Required action
Every line that contains "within" must be located and copied from the data.

The data
· · · ·

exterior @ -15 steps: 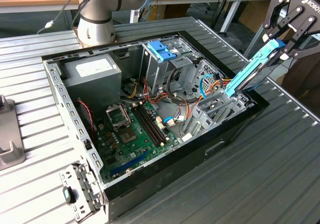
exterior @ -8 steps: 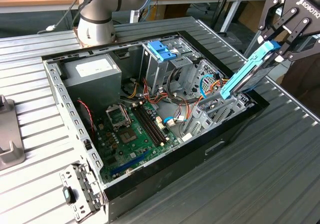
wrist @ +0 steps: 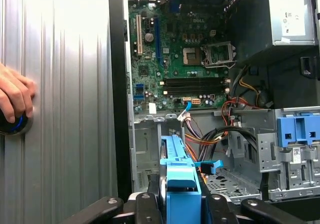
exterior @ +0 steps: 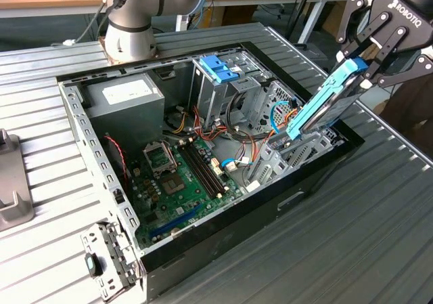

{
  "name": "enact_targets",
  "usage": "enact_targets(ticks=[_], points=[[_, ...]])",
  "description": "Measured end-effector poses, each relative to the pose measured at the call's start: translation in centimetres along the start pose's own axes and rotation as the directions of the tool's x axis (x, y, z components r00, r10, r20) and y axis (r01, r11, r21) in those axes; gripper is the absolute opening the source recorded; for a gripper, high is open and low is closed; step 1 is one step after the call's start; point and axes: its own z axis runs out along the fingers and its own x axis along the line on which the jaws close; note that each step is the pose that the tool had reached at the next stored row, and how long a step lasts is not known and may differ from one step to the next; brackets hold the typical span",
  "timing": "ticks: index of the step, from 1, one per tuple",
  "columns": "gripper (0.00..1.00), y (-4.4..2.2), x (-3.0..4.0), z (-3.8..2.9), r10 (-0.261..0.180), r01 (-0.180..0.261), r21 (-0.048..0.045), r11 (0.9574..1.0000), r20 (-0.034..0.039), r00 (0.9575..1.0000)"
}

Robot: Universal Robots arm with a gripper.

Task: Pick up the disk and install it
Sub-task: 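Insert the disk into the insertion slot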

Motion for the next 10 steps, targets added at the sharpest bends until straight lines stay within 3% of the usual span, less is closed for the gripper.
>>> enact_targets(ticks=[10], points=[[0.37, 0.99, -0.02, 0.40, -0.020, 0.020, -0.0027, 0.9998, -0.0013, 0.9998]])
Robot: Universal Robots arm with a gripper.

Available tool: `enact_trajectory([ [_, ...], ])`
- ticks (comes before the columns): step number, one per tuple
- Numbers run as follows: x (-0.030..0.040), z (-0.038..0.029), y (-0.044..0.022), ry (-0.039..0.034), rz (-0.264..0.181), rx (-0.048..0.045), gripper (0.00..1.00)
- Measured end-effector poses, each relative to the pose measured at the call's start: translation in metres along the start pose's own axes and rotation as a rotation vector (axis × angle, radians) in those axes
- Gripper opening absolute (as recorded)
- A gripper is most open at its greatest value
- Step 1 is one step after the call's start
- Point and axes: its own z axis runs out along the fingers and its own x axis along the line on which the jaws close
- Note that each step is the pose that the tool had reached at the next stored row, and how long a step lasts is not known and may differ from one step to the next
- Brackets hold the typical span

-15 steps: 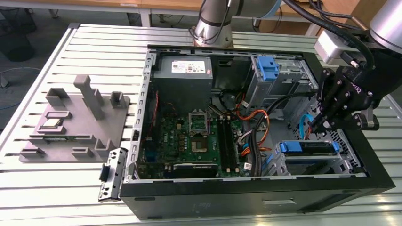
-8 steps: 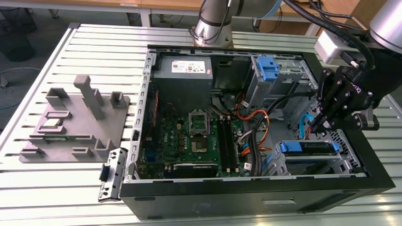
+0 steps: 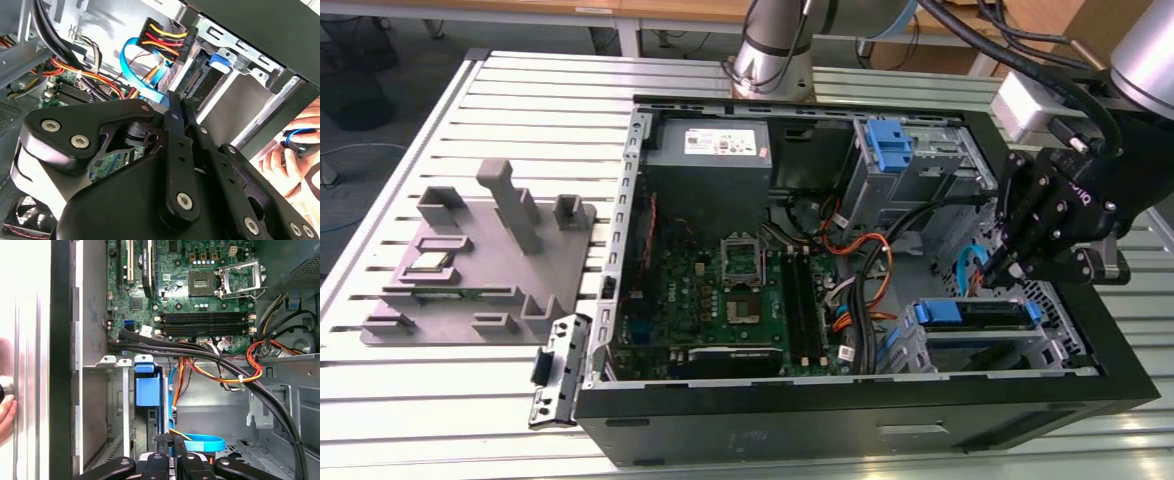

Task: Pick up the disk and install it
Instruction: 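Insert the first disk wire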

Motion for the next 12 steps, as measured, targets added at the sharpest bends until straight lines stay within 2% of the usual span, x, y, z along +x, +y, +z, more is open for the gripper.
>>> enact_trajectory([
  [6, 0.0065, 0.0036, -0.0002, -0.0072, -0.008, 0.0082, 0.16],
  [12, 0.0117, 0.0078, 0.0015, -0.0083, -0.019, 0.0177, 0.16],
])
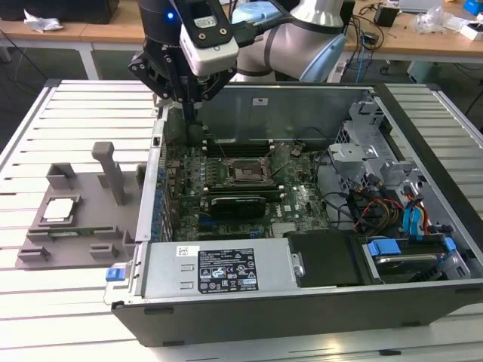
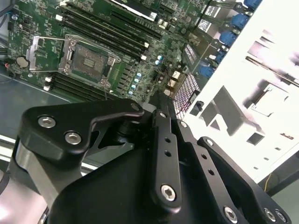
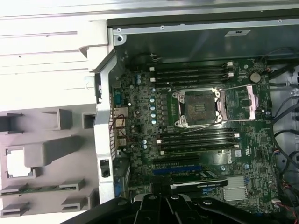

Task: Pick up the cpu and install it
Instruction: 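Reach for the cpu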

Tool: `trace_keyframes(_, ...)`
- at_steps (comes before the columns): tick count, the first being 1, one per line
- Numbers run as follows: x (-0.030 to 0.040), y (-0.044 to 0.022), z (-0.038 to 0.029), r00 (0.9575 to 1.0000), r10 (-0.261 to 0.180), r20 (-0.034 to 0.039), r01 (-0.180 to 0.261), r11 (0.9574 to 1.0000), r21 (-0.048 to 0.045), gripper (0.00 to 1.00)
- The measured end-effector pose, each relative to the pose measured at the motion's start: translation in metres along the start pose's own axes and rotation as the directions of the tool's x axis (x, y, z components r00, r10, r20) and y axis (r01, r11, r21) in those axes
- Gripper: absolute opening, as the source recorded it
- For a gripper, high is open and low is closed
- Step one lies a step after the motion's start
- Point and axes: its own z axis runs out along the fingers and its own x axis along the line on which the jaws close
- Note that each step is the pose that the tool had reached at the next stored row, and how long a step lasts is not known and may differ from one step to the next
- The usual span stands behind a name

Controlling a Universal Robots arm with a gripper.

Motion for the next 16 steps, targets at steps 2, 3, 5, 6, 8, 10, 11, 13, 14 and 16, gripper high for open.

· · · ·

Finished exercise
Motion for the next 10 steps, targets added at the sharpest bends until straight lines stay within 3% of the usual span, less is closed for the gripper.
Motion for the next 12 steps, as measured, targets added at the sharpest bends until straight lines stay within 2% of the usual span, x, y, z along +x, +y, +z, more is open for the gripper.

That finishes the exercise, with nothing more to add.